We have a (pretty strange) New Year's tradition of having kabobs on New Year's Eve. Started doing it one year and we've just kept doing it every year. Our kids love making (and eating!) them. There's an art to kabobs, if you do it right you can get everything cooked properly together, and not too many losses off the stick 



















This is the recipe we always use.. because it's so simple, and sooooo good!!

1/2 cup vegetable oil
2/3 cup honey
2/3 cup soy sauce
1/2 teaspoon ground black pepper
4 cloves garlic, crushed
about 8 skinless, boneless chicken breast halves - cut into 1 inch cubes
assorted veggies, cut into skewerable size chunks 
skewers

Soak wooden skewers in water so they don't burn. Mix together first five ingredients, divide in half and marinate chicken and vegetables separately. Marinade for at least 2 hours.

Drain and thread veggies and chicken onto skewers. Grill 'til done and enjoy!

(Yikes, those photos have been resized, hope they come out the correct size when I post and not so huge!)


----------



## my3boys (Jan 18, 2011)

Cabin Fever said:


> We don't go to the fuss of making shish kabobs. All that spearing of different meats, fruits and veggies on a stick that all have different cooking times. The stuff sticks to the grill, the wood spears burn and break, and half of the stuff falls off before it is done.
> 
> Instead, we cut up the various ingredients and marinate in two bags. One for meat, one for veggies. Typically, we use a teriaki marinate.
> 
> ...


I agree with this. Seemed like every time we did shish kabobs the vegetables would burn before the meat was cooked.

If you really like the idea of kabobs, and there are times when we like to serve them too, then put the meat and the vegetables on separate skewers. When we want kabobs this is what we do.

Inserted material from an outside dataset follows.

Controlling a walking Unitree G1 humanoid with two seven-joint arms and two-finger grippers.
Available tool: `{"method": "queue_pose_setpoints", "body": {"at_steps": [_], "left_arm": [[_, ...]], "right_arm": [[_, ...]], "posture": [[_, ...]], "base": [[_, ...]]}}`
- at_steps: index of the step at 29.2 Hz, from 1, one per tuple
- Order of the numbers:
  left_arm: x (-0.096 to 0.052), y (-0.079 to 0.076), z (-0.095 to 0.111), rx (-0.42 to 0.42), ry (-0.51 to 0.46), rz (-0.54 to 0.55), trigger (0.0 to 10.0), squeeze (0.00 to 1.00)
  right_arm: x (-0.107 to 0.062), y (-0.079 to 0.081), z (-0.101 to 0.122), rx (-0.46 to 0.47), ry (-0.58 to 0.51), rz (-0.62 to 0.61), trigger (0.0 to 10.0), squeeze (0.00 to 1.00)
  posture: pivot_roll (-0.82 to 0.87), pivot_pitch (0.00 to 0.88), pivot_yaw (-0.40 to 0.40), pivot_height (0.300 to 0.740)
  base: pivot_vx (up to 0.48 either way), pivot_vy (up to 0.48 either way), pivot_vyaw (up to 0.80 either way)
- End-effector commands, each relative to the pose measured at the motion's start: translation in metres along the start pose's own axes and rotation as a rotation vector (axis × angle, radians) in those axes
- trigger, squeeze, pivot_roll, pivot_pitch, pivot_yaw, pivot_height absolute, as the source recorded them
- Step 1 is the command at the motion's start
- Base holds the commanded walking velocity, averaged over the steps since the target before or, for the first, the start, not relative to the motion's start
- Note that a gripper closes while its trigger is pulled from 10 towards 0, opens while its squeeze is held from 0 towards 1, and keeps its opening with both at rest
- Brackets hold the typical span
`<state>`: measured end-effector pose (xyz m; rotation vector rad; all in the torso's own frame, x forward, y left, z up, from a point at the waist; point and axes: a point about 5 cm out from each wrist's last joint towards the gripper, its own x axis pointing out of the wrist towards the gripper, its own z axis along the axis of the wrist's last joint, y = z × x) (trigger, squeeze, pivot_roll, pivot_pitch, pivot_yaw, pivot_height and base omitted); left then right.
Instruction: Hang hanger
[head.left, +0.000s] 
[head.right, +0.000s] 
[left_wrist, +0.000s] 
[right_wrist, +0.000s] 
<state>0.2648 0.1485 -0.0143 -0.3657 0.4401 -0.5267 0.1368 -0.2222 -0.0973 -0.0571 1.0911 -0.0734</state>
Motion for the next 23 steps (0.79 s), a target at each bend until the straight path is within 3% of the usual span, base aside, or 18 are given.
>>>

Better Homes and Gardens has an excellent grill cookbook that I got on Amazon for about $13 a year or two ago. Lots of wonderful recipes in that one.

Carol


----------



## my3boys (Jan 18, 2011)

WildernesFamily said:


> We have a (pretty strange) New Year's tradition of having kabobs on New Year's Eve. Started doing it one year and we've just kept doing it every year. Our kids love making (and eating!) them. There's an art to kabobs, if you do it right you can get everything cooked properly together, and not too many losses off the stick
> 
> 
> 
> ...


That looks good! Can't beat the combination of honey and soy sauce. We marinade salmon it it before grilling. 

Carol


----------



## jkhs (Sep 17, 2010)

Here's our favorite. You have to be careful that the heat isn't too high as it will char if it's not watched. Even with a little char it's yummy.

Beef Stir-fry on a Stick

1/2 cup hoisin sauce
3 Tablespoons water
2 Tablespoons oil
1 Tablespoon soy sauce
1 garlic clove, minced
1/4 to 1/2 teaspoon crushed red pepper flakes

Mix these together to make a glaze, set aside.

Make ka-bobs using:
3 cups brocolli florets
2 medium summer squash (I use 1 yellow and 1 green zuchini)
1 large red pepper cut into 1 inch pieces
1 pound beef steak (sirloin works well, but I've used round steak too), cut into 1 inch pieces

Brush ka-bobs with about 1/3 cup of the glaze. Grill, covered over medium heat for 6 to 7 minutes on each side or until meat reaches desired doneness and veggies are tender. Baste once with remaining glaze towards end of cooking.

Serves 4


----------



## Oldcountryboy (Feb 23, 2008)

Well I finally got to cook some kabobs this evening. I took some advice and cooked the meat seperate. I took some pork chops and removed the center peice of meat from them, cut'm in half and skewered both halves on a stick. Seasoned them with Season-all and grilled them. 

The vegetables I chopped and sliced up and stuck in a basket like what Cabin Fever showed n his thread. The veg ingredients were onions, squash, bell peppers, taters, corn on the cob cut in 2" long peices. Seasoned with salt, pepper, parsley flakes, and drizzled with olive oil. 

Everyone loved dinner tonight. Wife and kids think I should become a real outdoor chef. Kids loved eating the meat off the sticks, and wife loved the smokey flavor to the vegetables. 

Gonna have to do it again sometime. I want to do a beef kabob dinner, and a fish kabob dinner sometime in the future. Any ideals greatly appreciated.


----------



## campfiregirl (Mar 1, 2011)

DH made the best beef kabobs a couple of weeks ago - marinated in EVOO, minced (fresh) garlic and grated parmesean cheese. WOW!!!
He also grilled asparagus that he seasoned with EVOO, garlic Mrs Dash & sea salt. Better than a restaurant!:thumb:


----------



## Ohio dreamer (Apr 6, 2006)

We love chicken marinated in Italian dressing (not creamy). We add peppers, onions, mushrooms and potatoes (pre-cook the potatoes at least 1/2 way first). Beef we usually do without marinade. We have gone to the grill baskets like CF pictured now that the kids are older and eat more. I don't want to spend all the time it take to string 12-15 ka-bobs...it was fine when they only ate 1 to 1-1/2....but now that they want 3-4 it got tedious....maybe in retirement we'll go back to stringing them.


----------